The trail is bordered on either side by a thick breadth of trees, Frasier Fir and cedar and maple and birch and hickory, all except the pine colored pink and crimson and orange and gold in the autumnal afternoon sunlight. She hasn’t been able to walk in an actual forest for the sole purpose of enjoying it for years, and so has spent this entire week absolutely elated, dragging him on trail after trail at a might greater rate and intensity than they probably should be doing, but she can’t help herself and he has been graciously indulging her. There is the faint chirping of birdsong in the air, and a soft, cool autumn breeze tugging at her hair, which she has, for the first time in a significant period, worn down, long red locks in loose natural curls spilling over her shoulders, down to just below the bottom points of her shoulder blades. She’s wearing a mid-thickness turtleneck underneath her brother’s Catholic-private-school varsity jacket, the sleeves and collar a bit too wide on her. The red and muted brown and ginger and the still-tan skin and faintly evident freckles which colors her matches the ink-shades of the world around them, harmonizing. She’s a few feet in front of him on the trail, demonstrating an ease and comfort in her movements that he rarely sees and which she normally only achieves in familiar environments with long-held knowledge of paths and textures, almost prancing as she walks along the trail. His hands are folded in the pockets of his old trenchcoat, and he’s watching when she turns back to him in a casual swivel and smiles wide, quickly flicking back to continue trying to track the locations of birds in the trees.

She looks younger like this, he thinks. He’s only known her for a small portion of her life, but when he met her she was truly on the run, terrified, stressed out of her mind, working a dead-end job which hurt her constantly and which barely paid enough to keep her housed in a shitty hostel, and her eyes were always tired and afraid and never, never as carefree and happy as she looks now. She looks like someone her age, who would perhaps in normal circumstances be going to college and getting away from the people who denounced and jailed her when they should have protected her, maybe who would be somewhere far from the place she grew up in, with no one she knew, somewhere safe where she could do what she wanted, could love who she wanted, could kiss a girl without worrying about whether she’d have to leave her behind or end up slitting her throat. That’s not what she’s had, and in his wildest, most absentminded dreams, that’s something he’d give her, and the moment he had the chance, he would jump on it and hold on like he’s held onto nothing else in his life, not even his own name.

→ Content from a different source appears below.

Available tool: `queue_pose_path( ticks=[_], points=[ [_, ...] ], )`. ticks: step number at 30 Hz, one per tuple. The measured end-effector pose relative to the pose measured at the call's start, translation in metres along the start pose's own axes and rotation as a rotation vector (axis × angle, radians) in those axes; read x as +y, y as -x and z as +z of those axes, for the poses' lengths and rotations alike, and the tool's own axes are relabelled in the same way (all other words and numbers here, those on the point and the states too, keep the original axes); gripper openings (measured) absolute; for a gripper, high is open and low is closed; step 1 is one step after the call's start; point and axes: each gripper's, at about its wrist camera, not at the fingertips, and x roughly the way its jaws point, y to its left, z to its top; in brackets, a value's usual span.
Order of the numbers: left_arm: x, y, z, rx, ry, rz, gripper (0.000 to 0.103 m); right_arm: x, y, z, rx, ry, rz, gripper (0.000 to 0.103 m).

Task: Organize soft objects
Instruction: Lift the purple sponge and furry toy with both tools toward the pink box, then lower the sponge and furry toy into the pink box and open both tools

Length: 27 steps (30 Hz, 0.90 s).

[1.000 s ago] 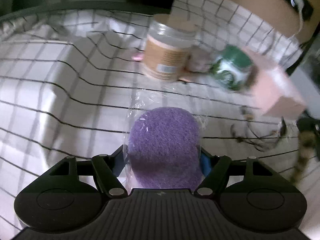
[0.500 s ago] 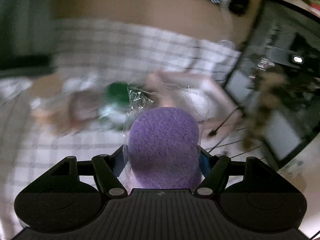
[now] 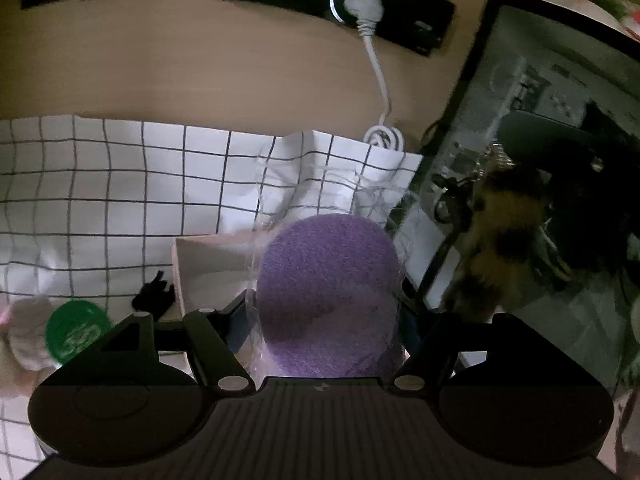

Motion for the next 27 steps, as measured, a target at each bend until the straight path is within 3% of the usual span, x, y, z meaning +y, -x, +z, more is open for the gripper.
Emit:
queue_pose_path(
  ticks=[6,10,16,18,22,24,25,27],
  points=[
    [0.018,-0.036,0.008,0.008,0.078,-0.053,0.077,-0.009,-0.023,0.001,0.005,0.017,-0.015,0.011],
    [0.014,-0.050,0.007,-0.003,-0.019,0.091,0.077,-0.016,-0.038,0.000,0.037,-0.021,-0.026,0.011],
    [0.005,-0.044,0.003,-0.021,-0.148,0.152,0.077,-0.029,-0.047,0.009,0.066,-0.109,-0.048,0.011],
    [0.003,-0.041,0.002,-0.023,-0.165,0.119,0.077,-0.034,-0.049,0.016,0.056,-0.134,-0.058,0.011],
    [0.011,-0.043,0.005,-0.017,-0.108,-0.023,0.079,-0.041,-0.052,0.032,0.028,-0.191,-0.059,0.011],
    [0.016,-0.043,0.006,-0.039,-0.090,-0.023,0.078,-0.043,-0.054,0.037,0.023,-0.221,-0.056,0.011],
    [0.020,-0.044,0.007,-0.027,-0.069,-0.036,0.078,-0.043,-0.055,0.039,0.024,-0.227,-0.053,0.011],
    [0.035,-0.053,0.009,0.064,0.039,-0.151,0.081,-0.040,-0.056,0.039,0.024,-0.217,-0.051,0.011]
  ],
)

Eventually, they get tired of hiking, and run out of excuses to keep stalling, and so they pack up their things and she ties up her hair and they keep going, onward and onward.


They’re in the next mountain range for fairly similar reasons to the previous one, and like Tennessee, they’ve elected to stay in the Blue Ridge for a few days, not so much to keep a low profile as to give themselves a fucking break. They’ve been traveling at this point for over a month and a half, and the leaves are turning and at the very edges of the branches falling off the trees, and they both know they’re running out of time. Maybe with one another, maybe with themselves, maybe both. There’s no way they can keep this up forever, but neither of them really wants it to end. So they’re compromising, and have stuck themselves up in a cabin high in the mountains for most of the past week. Their cabin is a nice one, because these are the kinds of things she’s willing to spend her money on, with running water and some basic electricity and, even a very small television–for them, who’ve been sleeping in their van for most of the trip, this is practically the lap of luxury. However, the only television, or news, really, that either of them have seen in this past year has been mostly on similarly tiny televisions in shitty motels which advertise themselves as having Color TV! and then oftentimes don’t, so neither of them really knows what’s going on in the world. Being overly focused on preventing the corruption and destruction of the earth by an unfathomable and unimaginably evil god will do that to you, she thinks.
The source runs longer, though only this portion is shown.